Since it is a personal framework you should think in terms of how it could help you develop with less hassle.
I do not think a template system is a good idea. Think of it - what is the major benefit of using a template system? The answer is that it helps teams with different skill sets jointly develop an application. In other words, some members of the team can work on the user interface and they do not need to be PHP coders. Now, a personal framework will most likely be used by a single person and the benefit of template system becomes irrelevant.
All in all, you should look at your own coding habits and methods and discover tasks that take most of your time on a typical project. Then you should ask yourself how you can automate those tasks to require less time and effort. By implementing those automation mechanisms you will have to stick to some sort of conventions (similar to an API). The sum of the helper mechanisms and the conventions will be your personal framework.
Good luck.

MVC doesn't work
you don't want to be constrained in the structure of your "modules"; also, keep templates close to the code (the templates directory is a bad idea)
no
re 1.: see Allen Holub's Holub on Patterns. briefly: MVC basically requires you to give up object oriented principles.
Tell Don't Ask is a catchy name for a mental trick that helps you keep the data and code that acts on it together. Views cause the Model to degrade into a heap of getters and setters, with few if any meaningful operations defined on them. Code that naturally belongs in the Model is then in practice spread among Controllers and Views(!), producing the unhealthy Distant Action and tight coupling.
Model objects should display themselves, possibly using some form of Dependency Injection:
interface Display
{
function display($t, array $args);
}
class SomePartOfModel
...
{
function output(Display $d)
{
$d->display('specific.tpl', array(
'foo' => $this->whatever,
...
));
}
}
OTOH, in practice I find most web applications call for a different architectural pattern, where the Model is replaced with Services. An active database, normalized schema and application specific views go a long way: you keep the data and code that acts on it together, and the declarative nature makes it much shorter than what you could do in PHP.
Ok, so SQL is a terribly verbose language. What prevents you from generating it from some concise DSL? Mind you, I don't necessarily suggest using an ORM. In fact, quite the opposite. Without Model, there's little use for an ORM anyway. You might want to use something to build queries, though those should be very simple, perhaps to the point of obviating such a tool...
First, keep the interface your database exposes to the application as comfortable for the application as possible. For example, hide complex queries behind views. Expose update-specific interfaces where required.
Most web applications are not only the owners of their respective underlying databases, they're their only consumers. Despite this fact, most web applications access their data through awkward interfaces: either a normalized schema, bare-bones, or a denormalized schema that turned out to make one operation easier at the price of severe discomfort elsewhere (various csv-style columns etc). That's a bit sad, and needlessly so.

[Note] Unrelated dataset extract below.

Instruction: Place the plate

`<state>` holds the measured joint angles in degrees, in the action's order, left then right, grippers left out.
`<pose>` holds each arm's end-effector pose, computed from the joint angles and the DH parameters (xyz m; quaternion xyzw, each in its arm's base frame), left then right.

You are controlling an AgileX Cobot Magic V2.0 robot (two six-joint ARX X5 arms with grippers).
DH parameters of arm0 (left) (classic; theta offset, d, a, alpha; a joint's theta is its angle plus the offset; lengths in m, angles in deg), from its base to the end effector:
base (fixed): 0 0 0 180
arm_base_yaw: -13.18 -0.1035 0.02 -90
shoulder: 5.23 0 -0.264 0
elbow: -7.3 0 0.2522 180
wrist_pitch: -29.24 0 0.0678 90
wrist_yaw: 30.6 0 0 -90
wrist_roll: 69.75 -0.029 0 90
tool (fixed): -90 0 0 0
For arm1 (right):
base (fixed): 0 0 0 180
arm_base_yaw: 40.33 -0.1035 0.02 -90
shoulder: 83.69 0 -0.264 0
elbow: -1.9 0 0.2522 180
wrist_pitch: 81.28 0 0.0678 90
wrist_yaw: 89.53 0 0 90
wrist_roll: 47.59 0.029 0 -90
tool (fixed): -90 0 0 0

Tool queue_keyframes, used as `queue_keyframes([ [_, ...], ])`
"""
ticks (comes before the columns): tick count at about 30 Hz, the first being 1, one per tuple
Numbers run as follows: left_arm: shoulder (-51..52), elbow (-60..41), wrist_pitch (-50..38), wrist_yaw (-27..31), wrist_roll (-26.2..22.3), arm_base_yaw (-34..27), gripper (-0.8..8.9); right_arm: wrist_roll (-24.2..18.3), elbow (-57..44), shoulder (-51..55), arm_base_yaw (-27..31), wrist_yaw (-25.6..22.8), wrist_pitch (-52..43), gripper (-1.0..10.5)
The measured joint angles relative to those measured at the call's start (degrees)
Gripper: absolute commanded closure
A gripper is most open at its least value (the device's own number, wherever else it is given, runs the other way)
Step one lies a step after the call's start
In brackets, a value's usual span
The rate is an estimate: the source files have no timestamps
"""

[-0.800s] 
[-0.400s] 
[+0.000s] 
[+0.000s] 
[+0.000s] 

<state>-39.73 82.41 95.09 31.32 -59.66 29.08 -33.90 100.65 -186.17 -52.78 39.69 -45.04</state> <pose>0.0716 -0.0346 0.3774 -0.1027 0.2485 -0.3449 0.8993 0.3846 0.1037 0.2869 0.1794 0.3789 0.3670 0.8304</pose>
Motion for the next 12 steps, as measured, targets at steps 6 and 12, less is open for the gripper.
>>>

re 2.: it's certainly good to have a unified structure. what you don't want to do is to lock yourself into a situation where a module cannot use more than one file.
templates should be kept close to code that uses them for the same reason that code that works together should be kept together. templates are a form of code, the V in MVC. you'll want fine-grained templates to allow (re)use. there's no reason the presentation layer shouldn't be as DRY as other parts of code.